What the task asks :: Copy out, from the entries below, each line holding the string "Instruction".

The records ::
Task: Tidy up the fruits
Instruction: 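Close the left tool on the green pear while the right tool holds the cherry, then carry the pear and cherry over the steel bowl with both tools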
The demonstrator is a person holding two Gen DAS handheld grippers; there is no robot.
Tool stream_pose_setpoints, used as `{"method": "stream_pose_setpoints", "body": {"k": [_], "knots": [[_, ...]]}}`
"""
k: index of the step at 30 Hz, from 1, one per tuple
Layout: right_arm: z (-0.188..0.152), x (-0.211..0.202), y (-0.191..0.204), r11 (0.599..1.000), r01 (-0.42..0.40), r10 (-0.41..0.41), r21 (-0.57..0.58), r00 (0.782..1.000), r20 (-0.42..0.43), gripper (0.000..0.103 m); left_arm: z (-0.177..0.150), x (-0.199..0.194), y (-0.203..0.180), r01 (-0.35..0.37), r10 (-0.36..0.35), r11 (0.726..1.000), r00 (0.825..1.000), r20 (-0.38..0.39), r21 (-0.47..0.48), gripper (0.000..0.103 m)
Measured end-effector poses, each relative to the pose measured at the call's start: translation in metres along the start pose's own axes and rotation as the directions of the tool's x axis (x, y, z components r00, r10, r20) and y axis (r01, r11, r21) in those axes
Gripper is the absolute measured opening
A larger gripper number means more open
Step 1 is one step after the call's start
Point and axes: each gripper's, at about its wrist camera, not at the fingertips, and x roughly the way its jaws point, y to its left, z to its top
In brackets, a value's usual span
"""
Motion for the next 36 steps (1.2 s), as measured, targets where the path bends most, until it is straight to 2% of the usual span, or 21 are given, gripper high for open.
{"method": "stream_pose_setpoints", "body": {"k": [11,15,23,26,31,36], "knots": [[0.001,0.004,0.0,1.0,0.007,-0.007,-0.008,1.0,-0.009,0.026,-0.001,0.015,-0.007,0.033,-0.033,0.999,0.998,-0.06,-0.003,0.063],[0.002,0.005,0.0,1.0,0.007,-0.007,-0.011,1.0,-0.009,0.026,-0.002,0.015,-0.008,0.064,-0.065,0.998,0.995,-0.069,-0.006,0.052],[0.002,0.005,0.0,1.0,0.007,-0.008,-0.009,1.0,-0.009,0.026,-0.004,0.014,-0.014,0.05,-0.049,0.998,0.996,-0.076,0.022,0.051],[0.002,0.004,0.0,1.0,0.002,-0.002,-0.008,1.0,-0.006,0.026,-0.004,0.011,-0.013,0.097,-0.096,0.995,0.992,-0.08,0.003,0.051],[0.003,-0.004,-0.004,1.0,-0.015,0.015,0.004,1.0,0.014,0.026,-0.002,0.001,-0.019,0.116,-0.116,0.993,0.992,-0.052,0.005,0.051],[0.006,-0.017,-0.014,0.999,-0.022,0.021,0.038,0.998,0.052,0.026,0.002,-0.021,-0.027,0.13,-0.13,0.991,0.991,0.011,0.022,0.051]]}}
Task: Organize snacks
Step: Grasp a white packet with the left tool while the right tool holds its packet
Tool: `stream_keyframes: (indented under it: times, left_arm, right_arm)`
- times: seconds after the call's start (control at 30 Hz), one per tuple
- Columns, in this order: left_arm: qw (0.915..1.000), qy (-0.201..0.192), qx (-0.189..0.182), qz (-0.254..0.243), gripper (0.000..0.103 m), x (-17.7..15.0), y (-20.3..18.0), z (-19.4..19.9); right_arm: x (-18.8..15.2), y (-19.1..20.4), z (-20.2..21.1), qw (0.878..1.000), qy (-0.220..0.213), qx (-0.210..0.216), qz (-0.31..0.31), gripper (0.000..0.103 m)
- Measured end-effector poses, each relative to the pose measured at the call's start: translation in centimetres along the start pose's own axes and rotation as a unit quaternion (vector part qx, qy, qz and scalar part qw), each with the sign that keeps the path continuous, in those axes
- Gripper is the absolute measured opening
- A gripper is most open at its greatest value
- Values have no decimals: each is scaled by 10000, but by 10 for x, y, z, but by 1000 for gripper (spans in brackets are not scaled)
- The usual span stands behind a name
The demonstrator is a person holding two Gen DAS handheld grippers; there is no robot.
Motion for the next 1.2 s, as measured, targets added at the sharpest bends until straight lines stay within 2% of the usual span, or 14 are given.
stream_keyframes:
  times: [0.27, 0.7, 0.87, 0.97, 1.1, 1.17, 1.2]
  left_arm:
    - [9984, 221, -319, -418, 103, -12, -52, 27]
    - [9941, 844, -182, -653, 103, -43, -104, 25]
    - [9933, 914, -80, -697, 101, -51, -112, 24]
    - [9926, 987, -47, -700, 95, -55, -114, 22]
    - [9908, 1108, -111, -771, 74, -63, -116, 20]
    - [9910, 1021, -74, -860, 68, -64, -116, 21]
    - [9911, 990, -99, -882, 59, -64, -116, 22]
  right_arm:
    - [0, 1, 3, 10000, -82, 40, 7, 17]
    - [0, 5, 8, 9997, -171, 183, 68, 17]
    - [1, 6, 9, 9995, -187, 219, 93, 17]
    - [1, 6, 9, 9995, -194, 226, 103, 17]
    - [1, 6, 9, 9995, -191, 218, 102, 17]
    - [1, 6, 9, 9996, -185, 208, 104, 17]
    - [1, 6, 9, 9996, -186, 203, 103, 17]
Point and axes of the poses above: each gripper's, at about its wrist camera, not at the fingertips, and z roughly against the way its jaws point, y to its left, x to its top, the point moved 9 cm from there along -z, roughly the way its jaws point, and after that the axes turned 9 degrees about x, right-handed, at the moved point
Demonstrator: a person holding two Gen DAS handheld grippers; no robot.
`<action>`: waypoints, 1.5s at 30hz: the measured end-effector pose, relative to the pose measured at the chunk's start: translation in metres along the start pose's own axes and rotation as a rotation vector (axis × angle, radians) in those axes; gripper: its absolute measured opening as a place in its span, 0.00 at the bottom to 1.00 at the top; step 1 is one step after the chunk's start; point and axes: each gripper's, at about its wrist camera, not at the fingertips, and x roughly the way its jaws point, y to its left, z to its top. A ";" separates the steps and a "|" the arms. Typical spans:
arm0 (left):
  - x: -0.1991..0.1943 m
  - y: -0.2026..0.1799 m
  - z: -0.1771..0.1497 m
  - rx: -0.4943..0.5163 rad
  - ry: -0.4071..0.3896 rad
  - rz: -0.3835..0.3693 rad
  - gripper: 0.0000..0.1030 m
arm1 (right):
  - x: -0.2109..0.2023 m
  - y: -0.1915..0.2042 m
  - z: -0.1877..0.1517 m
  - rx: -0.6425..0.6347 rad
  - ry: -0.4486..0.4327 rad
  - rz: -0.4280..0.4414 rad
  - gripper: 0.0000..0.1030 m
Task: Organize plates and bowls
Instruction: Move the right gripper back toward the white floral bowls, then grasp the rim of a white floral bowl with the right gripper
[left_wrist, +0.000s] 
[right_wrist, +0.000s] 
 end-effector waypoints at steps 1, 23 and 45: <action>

Response to this exercise ::
Instruction: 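Close the left tool on the green pear while the right tool holds the cherry, then carry the pear and cherry over the steel bowl with both tools
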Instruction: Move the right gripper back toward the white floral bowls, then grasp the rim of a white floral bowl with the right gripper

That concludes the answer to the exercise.